Homemade refried beans with kick!
Sure, it’s really easy to pick up a can of refried beans from the supermarket, but making your own is both more rewarding and a heck of a lot healthier. Plus, you can spice things up just the way you want it. This spicy refried beans recipe steers relies on the oils from serrano peppers (or jalapeños if you can’t easily source serranos) – cooking them halved lengthwise with the beans. You can then remove the chilies for a smoother refried bean mix, or chop up the chilies and incorporate then into the beans.
Spicy refried beans are a delicious side for Mexican meals, or simply serve them with tortilla chips for a delicious spicy snack.

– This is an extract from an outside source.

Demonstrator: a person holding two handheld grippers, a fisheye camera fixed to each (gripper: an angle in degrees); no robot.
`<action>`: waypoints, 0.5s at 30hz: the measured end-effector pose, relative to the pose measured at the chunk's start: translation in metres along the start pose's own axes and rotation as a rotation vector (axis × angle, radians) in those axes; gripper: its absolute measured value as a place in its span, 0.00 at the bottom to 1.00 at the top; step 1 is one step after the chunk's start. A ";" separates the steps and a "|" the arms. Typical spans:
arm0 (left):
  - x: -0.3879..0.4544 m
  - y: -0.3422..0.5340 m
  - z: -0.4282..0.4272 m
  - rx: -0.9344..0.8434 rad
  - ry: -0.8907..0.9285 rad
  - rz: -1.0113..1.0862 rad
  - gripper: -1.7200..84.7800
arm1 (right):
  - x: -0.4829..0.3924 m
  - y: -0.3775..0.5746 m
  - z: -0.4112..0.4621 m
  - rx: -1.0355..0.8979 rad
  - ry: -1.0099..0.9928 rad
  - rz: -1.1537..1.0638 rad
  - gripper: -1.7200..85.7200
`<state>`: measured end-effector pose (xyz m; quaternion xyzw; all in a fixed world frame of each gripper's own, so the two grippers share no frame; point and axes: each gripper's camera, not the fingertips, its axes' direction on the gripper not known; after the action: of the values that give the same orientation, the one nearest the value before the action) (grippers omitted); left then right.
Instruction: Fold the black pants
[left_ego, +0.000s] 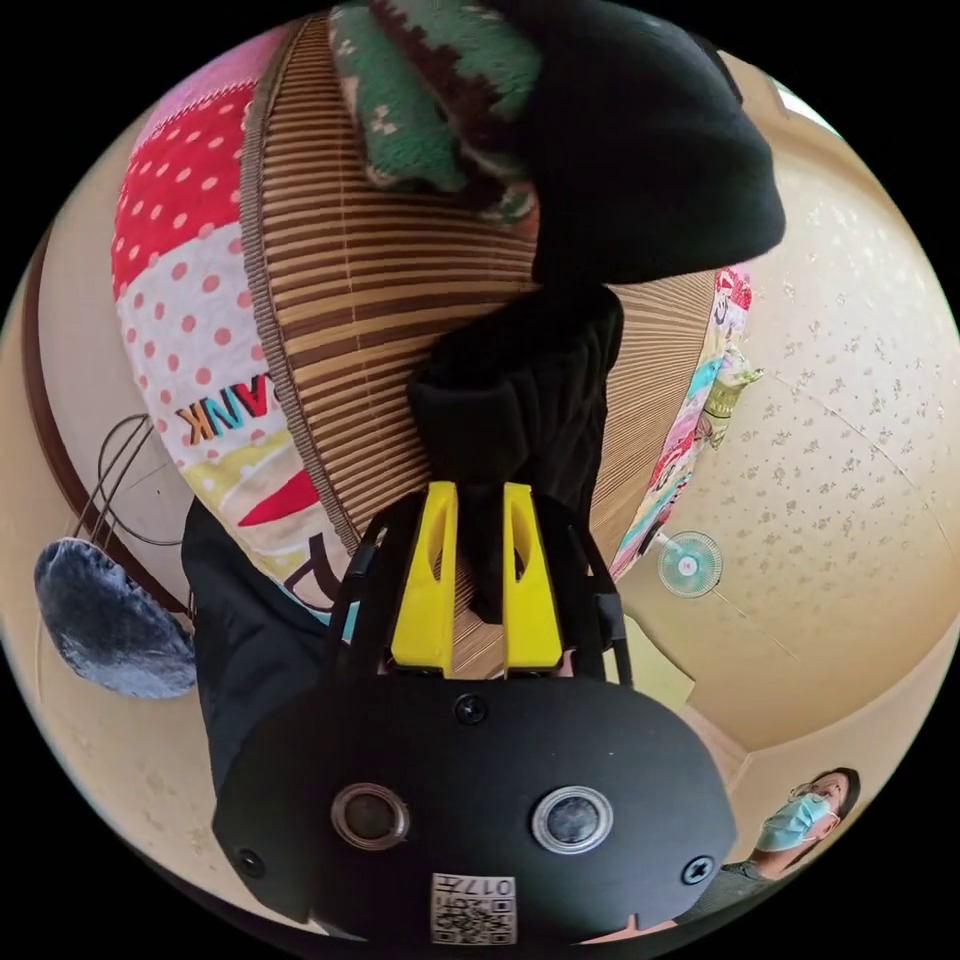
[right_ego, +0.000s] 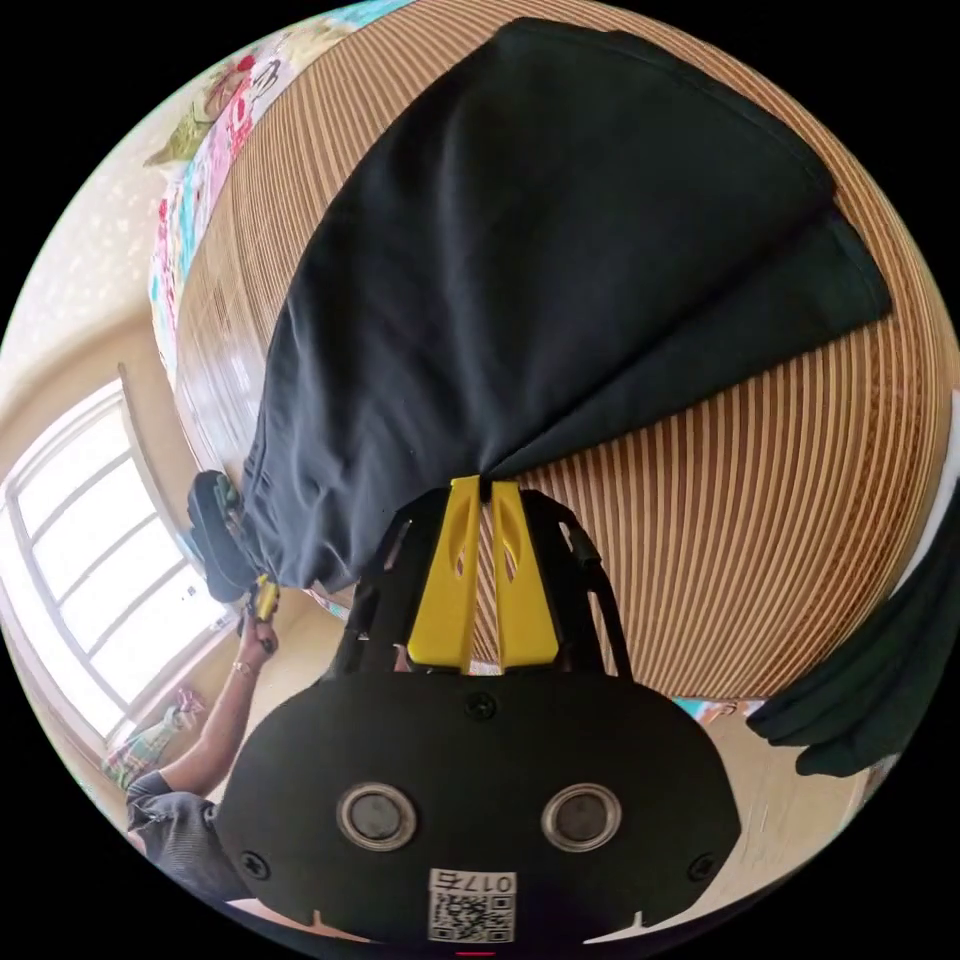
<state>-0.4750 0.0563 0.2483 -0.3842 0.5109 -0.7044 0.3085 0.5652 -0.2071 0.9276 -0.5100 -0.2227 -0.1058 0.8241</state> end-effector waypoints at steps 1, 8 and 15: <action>0.008 0.004 -0.004 0.016 -0.028 0.035 0.09 | 0.004 0.006 0.008 -0.019 0.025 -0.005 0.05; 0.083 0.034 -0.024 0.100 -0.218 0.352 0.12 | 0.093 0.089 0.080 -0.086 -0.013 0.232 0.05; 0.184 0.008 0.040 -0.126 -0.488 0.714 0.20 | 0.064 0.124 0.096 0.101 -0.282 0.185 0.06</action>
<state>-0.5348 -0.1180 0.2897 -0.3568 0.5658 -0.4094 0.6205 0.6467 -0.0620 0.8965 -0.4962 -0.2932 0.0547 0.8154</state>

- 2 cans pinto beans 15 ounce cans (or one large 29 ounce can), beans rinsed
- 2 serrano peppers halved lengthwise and stemmed, seeds removed
- 2 tablespoons unsalted butter
- 2 tablespoons olive oil
- 1/2 cup chicken broth low-sodium
- 1/2 cup shredded cheese cheddar or Mexican 4 cheese
- Salt and pepper to taste
- In a saucepan heat the oil over medium heat, then add the butter. Melt the butter, stirring to combine the oil and butter.

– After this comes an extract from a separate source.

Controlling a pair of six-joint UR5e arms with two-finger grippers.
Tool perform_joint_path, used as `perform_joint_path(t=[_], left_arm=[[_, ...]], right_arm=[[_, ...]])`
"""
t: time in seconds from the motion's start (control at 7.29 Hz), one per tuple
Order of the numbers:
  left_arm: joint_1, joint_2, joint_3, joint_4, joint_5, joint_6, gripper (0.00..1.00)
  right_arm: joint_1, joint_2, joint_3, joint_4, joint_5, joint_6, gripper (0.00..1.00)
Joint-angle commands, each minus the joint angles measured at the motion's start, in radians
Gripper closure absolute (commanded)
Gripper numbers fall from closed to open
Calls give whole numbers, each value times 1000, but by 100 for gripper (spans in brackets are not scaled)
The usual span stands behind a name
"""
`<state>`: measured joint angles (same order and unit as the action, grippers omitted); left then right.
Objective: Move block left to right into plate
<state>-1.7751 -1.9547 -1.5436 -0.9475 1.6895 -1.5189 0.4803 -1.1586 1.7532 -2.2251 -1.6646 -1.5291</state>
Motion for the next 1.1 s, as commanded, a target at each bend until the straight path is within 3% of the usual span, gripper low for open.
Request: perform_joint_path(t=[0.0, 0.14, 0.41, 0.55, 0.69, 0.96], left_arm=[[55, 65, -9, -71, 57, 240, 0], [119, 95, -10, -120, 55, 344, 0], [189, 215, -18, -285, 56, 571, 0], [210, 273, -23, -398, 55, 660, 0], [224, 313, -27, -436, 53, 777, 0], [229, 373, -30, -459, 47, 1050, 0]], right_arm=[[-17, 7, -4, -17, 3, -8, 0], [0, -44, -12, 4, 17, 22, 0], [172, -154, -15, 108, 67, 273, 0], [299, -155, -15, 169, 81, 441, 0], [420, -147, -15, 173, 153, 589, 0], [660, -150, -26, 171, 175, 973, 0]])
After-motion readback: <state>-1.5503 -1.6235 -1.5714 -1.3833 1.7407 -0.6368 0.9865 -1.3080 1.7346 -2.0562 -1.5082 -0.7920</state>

- Place the serrano pepper halves into the saucepan and saute them in the oil/butter mix for 1 minute, stirring often to infuse the pepper oils into the butter and oil.
- Add the pinto beans and low sodium chicken broth to the saucepan. Continue to cook, stirring the beans often and mashing them smooth in the process, for approximately 10 minutes.
- Remove the serrano pepper halves from the beans, then add salt and pepper to taste.
- Place the refried beans into a bowl and allow them to cool for 5 minutes. Top the beans with shredded cheese and serve.